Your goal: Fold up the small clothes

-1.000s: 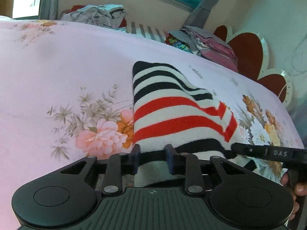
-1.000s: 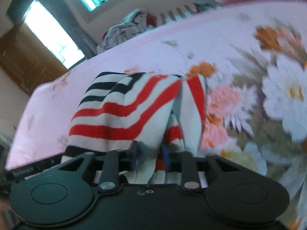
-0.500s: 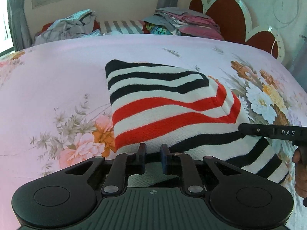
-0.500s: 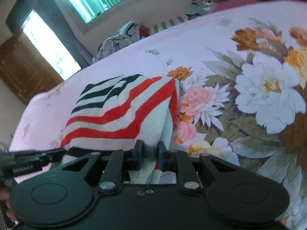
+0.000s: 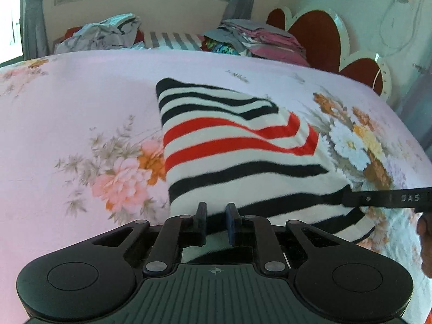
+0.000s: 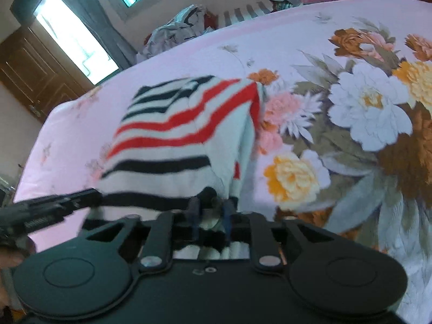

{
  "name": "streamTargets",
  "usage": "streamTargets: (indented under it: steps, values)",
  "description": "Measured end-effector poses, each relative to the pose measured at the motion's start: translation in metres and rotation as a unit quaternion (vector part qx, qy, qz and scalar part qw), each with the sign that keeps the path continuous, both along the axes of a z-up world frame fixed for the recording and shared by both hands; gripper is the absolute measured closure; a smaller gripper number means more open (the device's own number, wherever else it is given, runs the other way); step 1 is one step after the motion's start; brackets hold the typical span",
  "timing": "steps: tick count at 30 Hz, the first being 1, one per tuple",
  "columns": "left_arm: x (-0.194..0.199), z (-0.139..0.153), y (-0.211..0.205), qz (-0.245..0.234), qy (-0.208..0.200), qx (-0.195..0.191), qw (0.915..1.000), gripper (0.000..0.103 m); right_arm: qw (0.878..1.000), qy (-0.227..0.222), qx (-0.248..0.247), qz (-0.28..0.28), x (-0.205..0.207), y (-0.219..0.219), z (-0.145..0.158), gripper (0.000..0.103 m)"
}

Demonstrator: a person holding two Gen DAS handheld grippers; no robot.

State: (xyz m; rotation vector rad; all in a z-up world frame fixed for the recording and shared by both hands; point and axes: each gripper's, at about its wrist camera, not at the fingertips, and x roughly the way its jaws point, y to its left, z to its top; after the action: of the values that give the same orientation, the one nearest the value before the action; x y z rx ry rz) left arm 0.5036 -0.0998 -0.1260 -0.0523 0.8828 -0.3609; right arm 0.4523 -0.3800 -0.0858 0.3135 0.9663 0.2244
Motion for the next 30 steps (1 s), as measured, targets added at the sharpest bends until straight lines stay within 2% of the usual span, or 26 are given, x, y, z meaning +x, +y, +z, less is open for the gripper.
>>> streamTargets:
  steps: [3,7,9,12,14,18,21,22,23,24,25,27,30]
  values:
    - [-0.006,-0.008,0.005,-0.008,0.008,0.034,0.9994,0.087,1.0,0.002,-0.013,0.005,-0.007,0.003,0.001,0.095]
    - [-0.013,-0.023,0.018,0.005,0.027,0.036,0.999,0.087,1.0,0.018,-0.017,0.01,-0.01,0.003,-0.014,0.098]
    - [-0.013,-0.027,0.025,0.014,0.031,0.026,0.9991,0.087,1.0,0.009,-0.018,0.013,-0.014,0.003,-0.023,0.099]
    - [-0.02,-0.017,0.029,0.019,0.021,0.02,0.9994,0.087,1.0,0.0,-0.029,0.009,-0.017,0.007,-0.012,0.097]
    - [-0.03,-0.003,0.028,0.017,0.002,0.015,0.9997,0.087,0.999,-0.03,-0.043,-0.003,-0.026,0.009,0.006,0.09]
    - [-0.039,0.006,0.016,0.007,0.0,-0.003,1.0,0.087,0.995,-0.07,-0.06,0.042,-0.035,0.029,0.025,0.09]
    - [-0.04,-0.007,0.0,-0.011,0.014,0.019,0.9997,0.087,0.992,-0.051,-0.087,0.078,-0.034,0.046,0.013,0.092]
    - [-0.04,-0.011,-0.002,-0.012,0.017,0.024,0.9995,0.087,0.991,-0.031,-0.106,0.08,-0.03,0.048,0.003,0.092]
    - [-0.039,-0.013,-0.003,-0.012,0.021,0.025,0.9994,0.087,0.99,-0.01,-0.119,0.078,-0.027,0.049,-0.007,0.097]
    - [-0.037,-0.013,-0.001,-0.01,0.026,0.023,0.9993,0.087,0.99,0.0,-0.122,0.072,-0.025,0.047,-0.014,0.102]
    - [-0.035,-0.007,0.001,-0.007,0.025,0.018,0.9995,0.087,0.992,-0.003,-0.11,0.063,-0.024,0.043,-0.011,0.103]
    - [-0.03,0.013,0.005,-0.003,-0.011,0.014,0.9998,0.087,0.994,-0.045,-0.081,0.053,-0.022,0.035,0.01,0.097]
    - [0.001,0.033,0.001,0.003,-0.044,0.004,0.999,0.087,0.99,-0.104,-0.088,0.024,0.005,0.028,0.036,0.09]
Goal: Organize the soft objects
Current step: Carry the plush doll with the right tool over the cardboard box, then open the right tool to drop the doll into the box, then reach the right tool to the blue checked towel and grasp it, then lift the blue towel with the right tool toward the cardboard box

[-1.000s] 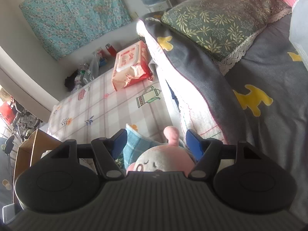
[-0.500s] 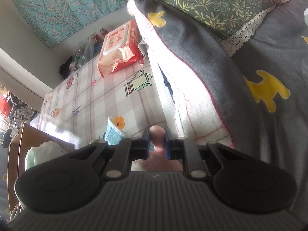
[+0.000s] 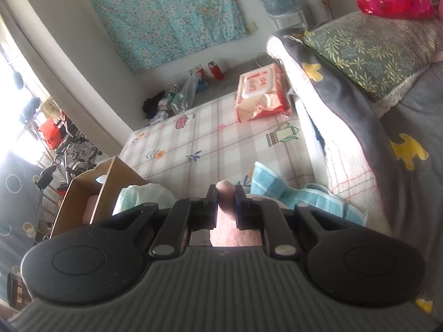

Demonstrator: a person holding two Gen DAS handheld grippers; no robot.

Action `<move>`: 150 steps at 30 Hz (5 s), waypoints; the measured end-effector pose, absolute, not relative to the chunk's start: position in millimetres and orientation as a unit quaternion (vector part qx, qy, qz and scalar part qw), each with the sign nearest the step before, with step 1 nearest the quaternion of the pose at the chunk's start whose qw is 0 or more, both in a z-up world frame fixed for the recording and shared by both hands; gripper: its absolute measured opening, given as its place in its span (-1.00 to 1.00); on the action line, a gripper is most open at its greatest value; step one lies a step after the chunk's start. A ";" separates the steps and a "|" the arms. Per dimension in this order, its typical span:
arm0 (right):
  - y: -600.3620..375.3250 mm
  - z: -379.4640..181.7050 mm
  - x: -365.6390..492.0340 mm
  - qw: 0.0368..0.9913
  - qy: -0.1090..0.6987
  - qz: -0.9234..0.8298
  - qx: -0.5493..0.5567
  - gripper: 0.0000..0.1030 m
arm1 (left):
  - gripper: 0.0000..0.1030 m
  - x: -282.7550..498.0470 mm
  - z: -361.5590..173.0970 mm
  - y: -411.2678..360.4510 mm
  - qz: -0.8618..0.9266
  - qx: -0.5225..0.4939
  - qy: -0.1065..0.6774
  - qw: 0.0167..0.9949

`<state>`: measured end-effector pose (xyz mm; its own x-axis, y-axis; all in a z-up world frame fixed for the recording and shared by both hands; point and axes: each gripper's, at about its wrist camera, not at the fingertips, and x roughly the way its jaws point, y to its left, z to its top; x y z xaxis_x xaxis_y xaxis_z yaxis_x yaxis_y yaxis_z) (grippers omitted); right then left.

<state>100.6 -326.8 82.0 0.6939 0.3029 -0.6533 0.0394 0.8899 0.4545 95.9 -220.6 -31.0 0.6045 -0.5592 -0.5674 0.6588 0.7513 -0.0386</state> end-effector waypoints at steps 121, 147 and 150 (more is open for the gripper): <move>-375.8 -18.0 126.4 0.852 0.474 -0.045 0.217 -1.00 | 0.20 192.9 -60.1 -228.6 -0.326 0.085 0.405 0.850; -398.4 -14.8 128.6 0.847 0.452 -0.053 0.276 -0.83 | -0.71 226.3 -81.1 -289.0 -0.299 0.118 0.501 0.804; -397.5 -13.6 127.5 0.846 0.448 -0.047 0.287 -0.67 | -0.75 230.3 -71.9 -274.4 -0.295 0.080 0.500 0.810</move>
<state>127.5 -397.5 -13.6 0.5945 0.1773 -0.7843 0.3367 0.8308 0.4430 230.3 -274.4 -71.9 0.3256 -0.3972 -0.8581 0.5575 0.8136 -0.1651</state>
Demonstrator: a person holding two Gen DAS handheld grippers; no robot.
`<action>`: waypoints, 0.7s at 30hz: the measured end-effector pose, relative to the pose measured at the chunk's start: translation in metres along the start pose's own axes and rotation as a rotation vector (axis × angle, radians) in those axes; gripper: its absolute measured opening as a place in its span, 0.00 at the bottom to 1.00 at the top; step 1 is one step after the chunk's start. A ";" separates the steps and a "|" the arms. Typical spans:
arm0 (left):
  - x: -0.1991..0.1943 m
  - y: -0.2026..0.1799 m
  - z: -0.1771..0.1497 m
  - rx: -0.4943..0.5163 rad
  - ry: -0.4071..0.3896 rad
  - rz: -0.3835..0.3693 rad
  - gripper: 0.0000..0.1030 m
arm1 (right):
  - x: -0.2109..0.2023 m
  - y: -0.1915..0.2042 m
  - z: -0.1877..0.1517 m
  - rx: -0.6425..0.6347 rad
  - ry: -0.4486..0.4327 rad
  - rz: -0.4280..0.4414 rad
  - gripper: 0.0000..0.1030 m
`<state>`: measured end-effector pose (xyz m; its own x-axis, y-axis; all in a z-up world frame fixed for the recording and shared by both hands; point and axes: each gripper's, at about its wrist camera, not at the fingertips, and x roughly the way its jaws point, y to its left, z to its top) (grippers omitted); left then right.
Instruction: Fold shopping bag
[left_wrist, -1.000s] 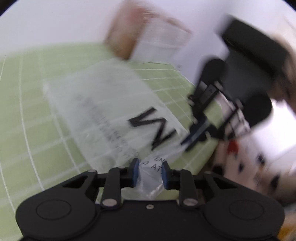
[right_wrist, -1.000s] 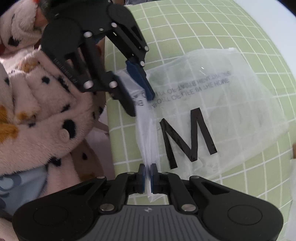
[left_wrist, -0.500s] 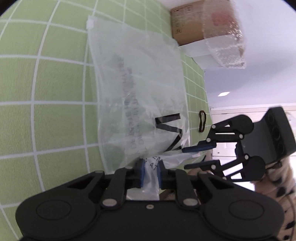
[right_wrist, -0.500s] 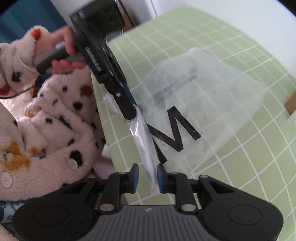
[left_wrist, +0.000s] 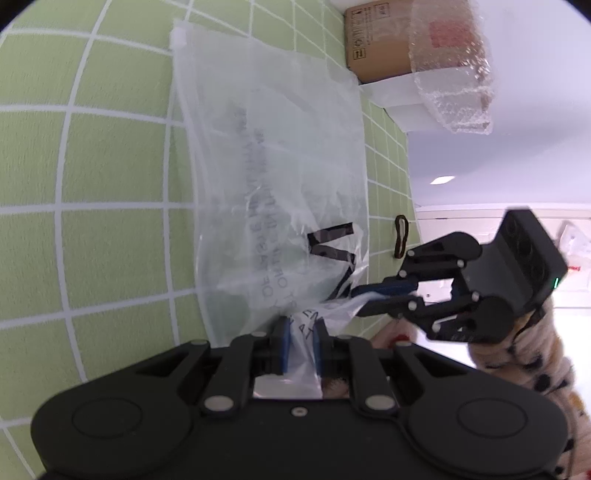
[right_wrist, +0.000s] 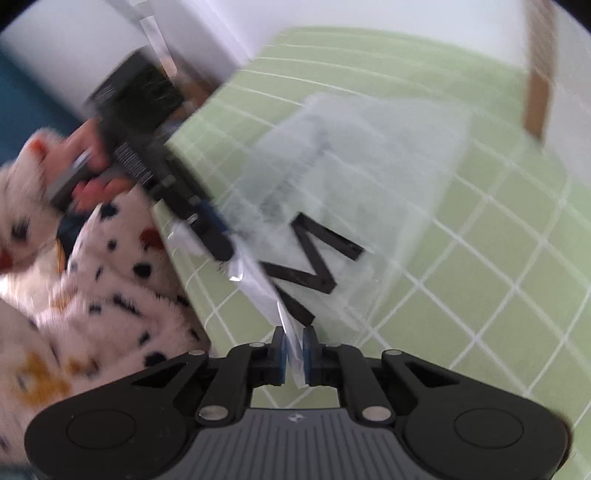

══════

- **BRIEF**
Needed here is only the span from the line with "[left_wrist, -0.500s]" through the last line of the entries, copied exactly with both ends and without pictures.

- **RESPONSE FOR THIS EXERCISE**
[left_wrist, -0.500s] 
[right_wrist, -0.500s] 
[left_wrist, +0.000s] 
[right_wrist, +0.000s] 

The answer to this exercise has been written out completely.